§ **EXERCISE BRIEF**:
Pictures must be kept out of the copy. Every entry is to be duplicated exactly.

§ **DATA RECORDS**:
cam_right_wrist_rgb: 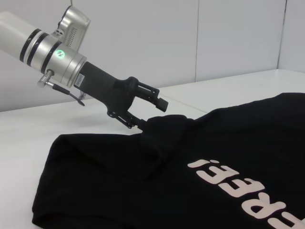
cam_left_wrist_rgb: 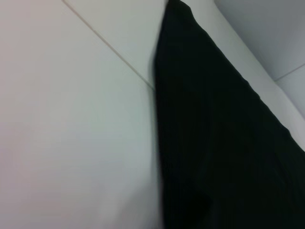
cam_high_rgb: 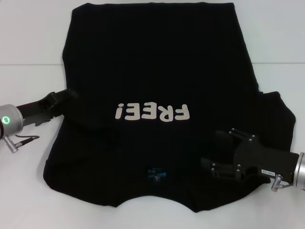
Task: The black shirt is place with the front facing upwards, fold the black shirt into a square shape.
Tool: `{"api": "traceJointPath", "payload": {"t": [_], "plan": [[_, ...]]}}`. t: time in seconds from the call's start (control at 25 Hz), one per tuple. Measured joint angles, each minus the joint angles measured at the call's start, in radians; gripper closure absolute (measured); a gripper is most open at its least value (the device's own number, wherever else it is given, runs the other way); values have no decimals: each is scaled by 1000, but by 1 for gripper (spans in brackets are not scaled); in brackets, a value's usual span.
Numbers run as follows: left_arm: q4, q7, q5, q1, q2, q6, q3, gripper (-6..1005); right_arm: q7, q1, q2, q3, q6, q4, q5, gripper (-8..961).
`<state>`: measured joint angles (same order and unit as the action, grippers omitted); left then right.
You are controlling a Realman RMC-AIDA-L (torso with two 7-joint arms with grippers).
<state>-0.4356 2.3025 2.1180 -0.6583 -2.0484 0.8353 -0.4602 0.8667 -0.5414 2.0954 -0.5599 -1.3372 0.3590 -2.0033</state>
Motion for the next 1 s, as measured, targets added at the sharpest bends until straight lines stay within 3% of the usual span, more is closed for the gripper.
{"api": "traceJointPath", "payload": {"t": [0.56, 0.8, 1.0], "plan": [[58, -83, -108, -104, -26, 202, 5, 119, -1, 0, 0, 2, -4, 0, 1, 11], [27, -329, -141, -26, 2, 371, 9, 118, 77, 9, -6, 32, 0, 2, 1, 11], [-71, -650, -140, 83, 11, 554, 1, 117, 397, 47, -24, 44, -34, 142, -1, 12]]}}
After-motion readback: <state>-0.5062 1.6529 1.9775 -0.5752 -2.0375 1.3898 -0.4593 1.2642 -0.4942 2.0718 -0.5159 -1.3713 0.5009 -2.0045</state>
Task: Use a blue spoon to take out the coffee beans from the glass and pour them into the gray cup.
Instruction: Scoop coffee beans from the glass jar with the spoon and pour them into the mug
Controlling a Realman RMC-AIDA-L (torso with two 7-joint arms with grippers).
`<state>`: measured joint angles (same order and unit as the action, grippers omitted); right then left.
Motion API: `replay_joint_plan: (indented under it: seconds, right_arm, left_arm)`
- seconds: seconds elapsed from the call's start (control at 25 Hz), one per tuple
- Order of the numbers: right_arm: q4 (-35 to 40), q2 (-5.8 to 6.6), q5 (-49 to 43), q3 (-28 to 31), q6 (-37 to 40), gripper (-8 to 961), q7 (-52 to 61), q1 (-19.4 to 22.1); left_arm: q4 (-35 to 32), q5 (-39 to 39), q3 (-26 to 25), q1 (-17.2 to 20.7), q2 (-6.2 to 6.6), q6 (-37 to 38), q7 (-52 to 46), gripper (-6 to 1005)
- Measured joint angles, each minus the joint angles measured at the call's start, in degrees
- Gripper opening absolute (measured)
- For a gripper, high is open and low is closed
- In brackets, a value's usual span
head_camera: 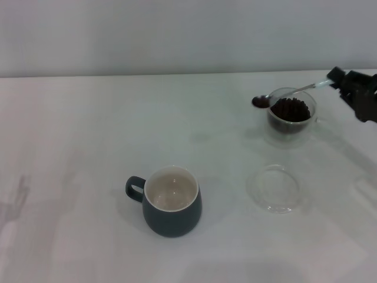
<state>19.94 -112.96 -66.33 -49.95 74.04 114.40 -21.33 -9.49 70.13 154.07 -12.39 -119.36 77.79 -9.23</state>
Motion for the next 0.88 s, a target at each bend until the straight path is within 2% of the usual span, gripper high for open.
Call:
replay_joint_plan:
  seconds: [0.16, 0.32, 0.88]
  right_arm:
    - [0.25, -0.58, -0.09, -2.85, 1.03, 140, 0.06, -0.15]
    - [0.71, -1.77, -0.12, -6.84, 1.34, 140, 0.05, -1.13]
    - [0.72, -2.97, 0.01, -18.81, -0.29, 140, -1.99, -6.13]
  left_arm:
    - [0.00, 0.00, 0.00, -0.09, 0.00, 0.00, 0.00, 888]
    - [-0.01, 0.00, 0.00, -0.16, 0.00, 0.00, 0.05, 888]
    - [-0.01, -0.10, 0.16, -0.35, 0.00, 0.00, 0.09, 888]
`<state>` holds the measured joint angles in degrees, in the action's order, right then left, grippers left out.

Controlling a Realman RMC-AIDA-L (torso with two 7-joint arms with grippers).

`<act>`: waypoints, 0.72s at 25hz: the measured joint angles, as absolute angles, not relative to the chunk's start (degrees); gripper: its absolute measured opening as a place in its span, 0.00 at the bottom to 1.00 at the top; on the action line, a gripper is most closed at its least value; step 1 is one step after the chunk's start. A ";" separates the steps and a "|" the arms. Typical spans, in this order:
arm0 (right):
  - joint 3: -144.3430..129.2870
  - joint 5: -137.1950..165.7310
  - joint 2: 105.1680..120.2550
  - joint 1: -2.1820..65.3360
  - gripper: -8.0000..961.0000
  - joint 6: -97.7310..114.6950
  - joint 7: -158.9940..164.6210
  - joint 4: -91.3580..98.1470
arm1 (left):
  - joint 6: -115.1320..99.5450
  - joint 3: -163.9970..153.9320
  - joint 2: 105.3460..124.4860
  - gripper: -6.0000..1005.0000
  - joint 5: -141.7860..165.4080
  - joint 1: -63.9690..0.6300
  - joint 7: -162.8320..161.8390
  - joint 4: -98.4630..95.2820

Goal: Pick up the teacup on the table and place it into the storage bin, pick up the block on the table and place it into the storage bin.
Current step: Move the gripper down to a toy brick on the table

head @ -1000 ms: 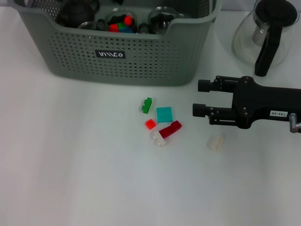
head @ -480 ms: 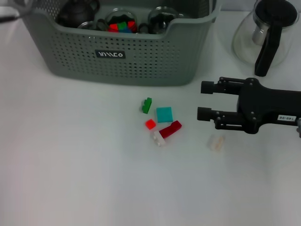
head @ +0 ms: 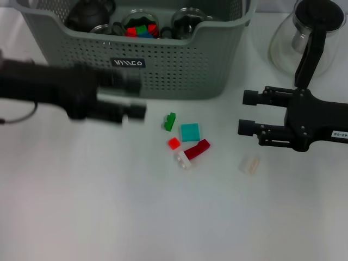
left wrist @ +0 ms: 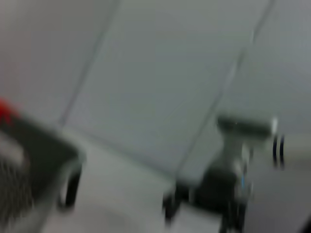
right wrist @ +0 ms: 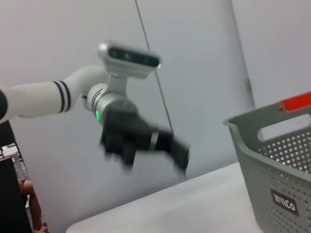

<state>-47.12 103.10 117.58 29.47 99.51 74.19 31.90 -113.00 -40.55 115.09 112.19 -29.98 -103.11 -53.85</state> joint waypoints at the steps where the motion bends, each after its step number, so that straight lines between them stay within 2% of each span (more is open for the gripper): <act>1: -47.08 103.11 117.54 29.40 0.77 99.44 74.27 31.91 | -112.79 -41.79 115.43 0.75 114.26 -29.92 -103.27 -54.92; 6: -47.02 103.15 117.48 29.25 0.77 99.07 74.85 31.91 | -111.31 -47.10 118.36 0.74 125.34 -31.83 -105.04 -59.48; 9: -46.99 103.23 117.34 29.22 0.77 99.04 75.02 31.90 | -108.28 -51.50 121.64 0.74 132.98 -33.21 -106.95 -63.05; 12: -46.89 103.26 117.23 29.22 0.77 98.94 75.34 31.91 | -103.43 -56.71 124.11 0.74 137.67 -33.72 -110.64 -65.92; 18: -46.84 103.27 117.24 29.25 0.77 98.48 75.37 31.90 | -92.24 -70.74 124.36 0.74 138.23 -33.83 -120.93 -66.67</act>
<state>-46.84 103.27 117.24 29.25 98.48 75.37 31.90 -92.24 -70.74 124.36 138.23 -33.83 -120.93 -66.67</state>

§ **COMPLETED EXERCISE**:
cam_right_wrist_rgb: 
cam_left_wrist_rgb: 
cam_high_rgb: 
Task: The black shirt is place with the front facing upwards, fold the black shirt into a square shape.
Tool: `{"api": "traceJointPath", "payload": {"t": [_], "plan": [[_, ...]]}}`. t: time in seconds from the call's start (control at 25 Hz), one per tuple. Measured joint angles, each minus the joint angles measured at the call's start, in radians; gripper closure absolute (measured); a gripper is most open at its least value (the device's own number, wherever else it is given, runs the other way); values have no decimals: each is scaled by 1000, but by 1 for gripper (spans in brackets are not scaled); in brackets, a value's usual span.
Numbers run as follows: left_arm: q4, q7, q5, q1, q2, q6, q3, gripper (-6..1005); right_arm: q7, q1, q2, q3, q6, q4, q5, gripper (-8..961).
`<state>`: measured joint angles (same order and unit as the action, grippers omitted); left then right.
You are controlling a Realman RMC-AIDA-L (torso with two 7-joint arms with grippers).
<state>-0.4356 2.3025 2.1180 -0.6583 -2.0484 0.8353 -0.4602 0.8667 -0.5414 2.0954 -0.5599 -1.3372 0.3590 -2.0033</state>
Motion for the next 1 s, as measured, targets added at the sharpest bends until straight lines stay within 3% of the usual span, more is closed for the gripper.
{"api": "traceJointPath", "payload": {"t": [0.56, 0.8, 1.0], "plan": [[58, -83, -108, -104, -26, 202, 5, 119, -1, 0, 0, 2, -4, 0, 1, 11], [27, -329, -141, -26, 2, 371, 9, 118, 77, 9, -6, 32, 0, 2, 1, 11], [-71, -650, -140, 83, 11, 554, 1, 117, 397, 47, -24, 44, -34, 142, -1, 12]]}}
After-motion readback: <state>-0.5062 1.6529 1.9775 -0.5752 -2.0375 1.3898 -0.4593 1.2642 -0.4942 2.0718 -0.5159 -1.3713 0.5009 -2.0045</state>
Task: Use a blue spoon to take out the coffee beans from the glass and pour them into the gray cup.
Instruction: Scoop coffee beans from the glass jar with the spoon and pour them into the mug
Controlling a Realman RMC-AIDA-L (torso with two 7-joint arms with grippers).
`<state>`: measured joint angles (same order and unit as the action, grippers omitted); right then left.
Motion API: `replay_joint_plan: (indented under it: seconds, right_arm, left_arm)`
- seconds: seconds elapsed from the call's start (control at 25 Hz), one per tuple
- Order of the numbers: right_arm: q4 (-35 to 40), q2 (-5.8 to 6.6), q5 (-49 to 43), q3 (-28 to 31), q6 (-37 to 40), gripper (-8 to 961), q7 (-52 to 61), q1 (-19.4 to 22.1); left_arm: q4 (-35 to 32), q5 (-39 to 39), q3 (-26 to 25), q1 (-17.2 to 20.7), q2 (-6.2 to 6.6), q6 (-37 to 38), q7 (-52 to 46), gripper (-6 to 1005)
- Measured joint angles, each minus the joint angles measured at the call's start, in degrees
- Gripper opening absolute (measured)
- For a gripper, high is open and low is closed
- In brackets, a value's usual span
head_camera: 
<state>19.94 -112.96 -66.33 -49.95 74.04 114.40 -21.33 -9.49 70.13 154.07 -12.39 -119.36 77.79 -9.23</state>
Motion for the next 0.88 s, a target at each bend until the straight path is within 2% of the usual span, gripper high for open.
Call:
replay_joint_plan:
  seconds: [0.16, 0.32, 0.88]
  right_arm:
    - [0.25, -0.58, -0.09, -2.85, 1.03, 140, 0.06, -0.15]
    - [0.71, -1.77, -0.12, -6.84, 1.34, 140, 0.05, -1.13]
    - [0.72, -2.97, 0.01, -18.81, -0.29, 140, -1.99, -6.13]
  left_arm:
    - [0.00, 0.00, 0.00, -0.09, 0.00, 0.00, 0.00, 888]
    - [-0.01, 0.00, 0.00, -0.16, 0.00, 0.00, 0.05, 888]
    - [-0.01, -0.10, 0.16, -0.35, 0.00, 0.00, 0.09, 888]
`<state>` holds the measured joint angles in degrees, in the action's order, right then left, grippers left out.

Controlling a Realman RMC-AIDA-L (torso with two 7-joint arms with grippers).

`<act>`: waypoints, 0.72s at 25hz: the measured joint angles, as absolute angles, not relative to the chunk's start (degrees); gripper: its absolute measured opening as a place in its span, 0.00 at the bottom to 1.00 at the top; on the action line, a gripper is most closed at its least value; step 1 is one step after the chunk's start. A ";" separates the steps and a "|" the arms. Typical spans, in this order:
arm0 (right):
  - joint 3: -144.3430..129.2870
  - joint 5: -137.1950..165.7310
  - joint 2: 105.1680..120.2550
  - joint 1: -2.1820..65.3360
  - gripper: -8.0000..961.0000
  - joint 6: -97.7310..114.6950
  - joint 7: -158.9940..164.6210
  - joint 4: -91.3580..98.1470
arm1 (left):
  - joint 6: -115.1320..99.5450
  - joint 3: -163.9970..153.9320
  - joint 2: 105.3460..124.4860
  - gripper: -6.0000..1005.0000
  - joint 5: -141.7860..165.4080
  - joint 1: -63.9690..0.6300
  - joint 7: -162.8320..161.8390
  - joint 4: -98.4630..95.2820

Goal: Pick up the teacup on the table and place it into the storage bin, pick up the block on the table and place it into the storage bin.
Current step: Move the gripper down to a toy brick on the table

head @ -1000 ms: 
head @ -480 ms: 
head @ +0 ms: 
left wrist @ +0 ms: 
right wrist @ +0 ms: 

<state>-47.12 103.10 117.58 29.47 99.51 74.19 31.90 -113.00 -40.55 115.09 112.19 -29.98 -103.11 -53.85</state> joint waypoints at the steps where the motion bends, each after its step number, so that straight lines between them stay within 2% of each span (more is open for the gripper): <act>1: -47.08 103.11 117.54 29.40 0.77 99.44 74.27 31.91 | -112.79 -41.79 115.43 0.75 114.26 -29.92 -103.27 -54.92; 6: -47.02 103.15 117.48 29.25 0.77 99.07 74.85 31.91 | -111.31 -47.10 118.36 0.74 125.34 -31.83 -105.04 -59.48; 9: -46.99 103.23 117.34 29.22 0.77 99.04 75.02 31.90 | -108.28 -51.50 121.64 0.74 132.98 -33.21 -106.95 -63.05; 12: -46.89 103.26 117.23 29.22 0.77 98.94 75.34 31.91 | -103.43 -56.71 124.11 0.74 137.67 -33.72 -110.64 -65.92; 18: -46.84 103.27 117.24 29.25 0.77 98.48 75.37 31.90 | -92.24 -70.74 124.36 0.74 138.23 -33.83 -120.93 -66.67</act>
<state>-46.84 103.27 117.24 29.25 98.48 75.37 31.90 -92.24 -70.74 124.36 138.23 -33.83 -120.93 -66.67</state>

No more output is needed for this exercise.